I have a 5HP Clearvue CV1800 cyclone. I am going to building a sanding table (~2ftx4ft) and am curious about using an updraft hood/booth vs. a downdraft table. All the sanding table plans I see are for down draft tables, but why not use a three sided "booth" with a hood on top and a 6" duct direct to the cyclone? I haven't done the math, but intuitively it seems that would capture more dust than the downdraft table. I see this approach use frequently for miter saws. Has anyone tried something similar?


----------



## John Smith_inFL (Jul 4, 2018)

not me, but, I had an uncle that did a LOT of hand power carving
and sanding. his "booth" was about your size but the exhaust was
on the back side. he had a small fluorescent light in the top with 
a skirt across the top to keep the light out of his eyes.
it was sort of like a box on a desk - he always sat at it - not standing.
I never asked why he chose that design - but it worked for him.
just put a lot of thought into the comfortable height according to the
type of work you will be doing.

this is an example photo I found on the net - if I were to build me one,
this is the design I would use with the exhaust on the back side.









.


----------



## Terry Q (Jul 28, 2016)

I made a downdraft table to use with a 5 hp dust collector. It seemed like so much overkill running that large a motor to collect sanding dust. I gave up on the idea a few months later. Bought Festool sanders and dust extractor instead.


----------



## Nihil (Feb 27, 2017)

Thanks John, that photo is very similar to what I have in mind. Unfortunately, I can't exhaust out the back as the booth will be against a wall. I think I'll start with the exhaust at the top, and if that doesn't work well enough, I can add a down draft as well.


----------



## difalkner (Nov 27, 2011)

I went with a downdraft and it works well. We have a 2HP HF unit and it suits this just fine.

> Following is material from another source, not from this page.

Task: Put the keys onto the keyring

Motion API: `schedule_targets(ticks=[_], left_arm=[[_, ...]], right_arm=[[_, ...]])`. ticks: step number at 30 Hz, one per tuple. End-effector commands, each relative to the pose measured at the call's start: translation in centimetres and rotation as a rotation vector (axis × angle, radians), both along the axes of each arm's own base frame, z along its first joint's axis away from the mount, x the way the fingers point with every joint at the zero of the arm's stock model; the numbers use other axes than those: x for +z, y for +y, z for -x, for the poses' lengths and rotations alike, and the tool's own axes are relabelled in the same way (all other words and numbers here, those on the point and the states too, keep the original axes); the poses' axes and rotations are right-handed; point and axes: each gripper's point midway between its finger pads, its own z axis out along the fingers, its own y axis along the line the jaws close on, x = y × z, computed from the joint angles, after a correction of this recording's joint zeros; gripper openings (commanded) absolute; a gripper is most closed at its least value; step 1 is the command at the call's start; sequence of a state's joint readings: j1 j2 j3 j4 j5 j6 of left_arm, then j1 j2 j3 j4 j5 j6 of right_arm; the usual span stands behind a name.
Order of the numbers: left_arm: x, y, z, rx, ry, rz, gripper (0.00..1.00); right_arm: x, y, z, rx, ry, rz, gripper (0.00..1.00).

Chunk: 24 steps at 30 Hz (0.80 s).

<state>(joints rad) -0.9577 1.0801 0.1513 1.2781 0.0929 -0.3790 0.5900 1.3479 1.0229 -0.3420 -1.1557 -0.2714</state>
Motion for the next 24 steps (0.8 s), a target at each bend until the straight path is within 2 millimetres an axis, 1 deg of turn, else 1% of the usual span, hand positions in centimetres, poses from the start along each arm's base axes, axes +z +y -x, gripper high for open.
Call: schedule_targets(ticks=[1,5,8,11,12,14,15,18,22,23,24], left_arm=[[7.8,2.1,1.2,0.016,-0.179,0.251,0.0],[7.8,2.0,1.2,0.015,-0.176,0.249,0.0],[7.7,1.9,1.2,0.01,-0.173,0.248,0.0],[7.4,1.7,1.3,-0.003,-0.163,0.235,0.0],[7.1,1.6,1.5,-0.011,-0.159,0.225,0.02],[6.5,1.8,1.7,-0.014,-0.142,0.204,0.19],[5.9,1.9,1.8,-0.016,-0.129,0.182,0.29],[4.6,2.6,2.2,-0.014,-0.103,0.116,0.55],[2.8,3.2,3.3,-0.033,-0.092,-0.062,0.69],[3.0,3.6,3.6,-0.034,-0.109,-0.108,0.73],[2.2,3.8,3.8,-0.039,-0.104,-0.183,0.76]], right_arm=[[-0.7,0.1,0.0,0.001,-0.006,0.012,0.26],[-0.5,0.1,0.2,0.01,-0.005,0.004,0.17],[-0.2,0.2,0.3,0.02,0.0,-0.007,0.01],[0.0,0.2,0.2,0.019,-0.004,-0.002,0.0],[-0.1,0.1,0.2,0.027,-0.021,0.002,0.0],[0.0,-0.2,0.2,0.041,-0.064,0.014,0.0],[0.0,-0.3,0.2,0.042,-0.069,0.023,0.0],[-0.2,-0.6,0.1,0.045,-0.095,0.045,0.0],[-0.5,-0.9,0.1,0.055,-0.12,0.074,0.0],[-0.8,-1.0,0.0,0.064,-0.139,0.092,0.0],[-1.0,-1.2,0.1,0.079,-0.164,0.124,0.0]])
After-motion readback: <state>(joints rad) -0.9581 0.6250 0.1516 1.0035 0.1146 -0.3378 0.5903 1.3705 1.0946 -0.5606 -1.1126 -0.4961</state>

https://www.woodworkingtalk.com/f32/making-downdraft-sanding-box-158769/

David


----------



## Tony B (Jul 30, 2008)

Without an actual study, logic would dictate a downdraft table based on gravity. More vacuum power would be required to lift the sawdust than to just let it drop into a confined/contained area and suck it from there.


----------



## difalkner (Nov 27, 2011)

One thing I found is that when I cover the unused portion of the sanding table with something like 1/4" Masonite then the piece I am sanding gets sucked down hard like it's on a vacuum table. Of course, I leave a couple of inches around the piece for the sanding dust to fall through but it really pulls hard.

David


----------



## NoThankyou (Mar 21, 2018)

Let me add my experience on how I got from there to here.
I have a down draft table attachment for a DC. I think it is a Delta brand but not sure. I got it from Rockler on close out for $39.

It works very well BUT. . . . 

The down draft trouble is a pita to drag over to the bench and use.
So
I got shop vac attachments for my ROS sanders. 
The shop vac works very well with the sanders. As good as the down draft if not better. BUT. . . . .
Just exceptionally awkward to use.
So
I just use the dust bag that came with the sanders to catch all the dust. Empty about every hour during sanding operations. I did have to add some duct tape on the sanders to redirect the airflow from the internal fan more or less upward from horizontal.

In all honesty I don't see any difference between the three options.


----------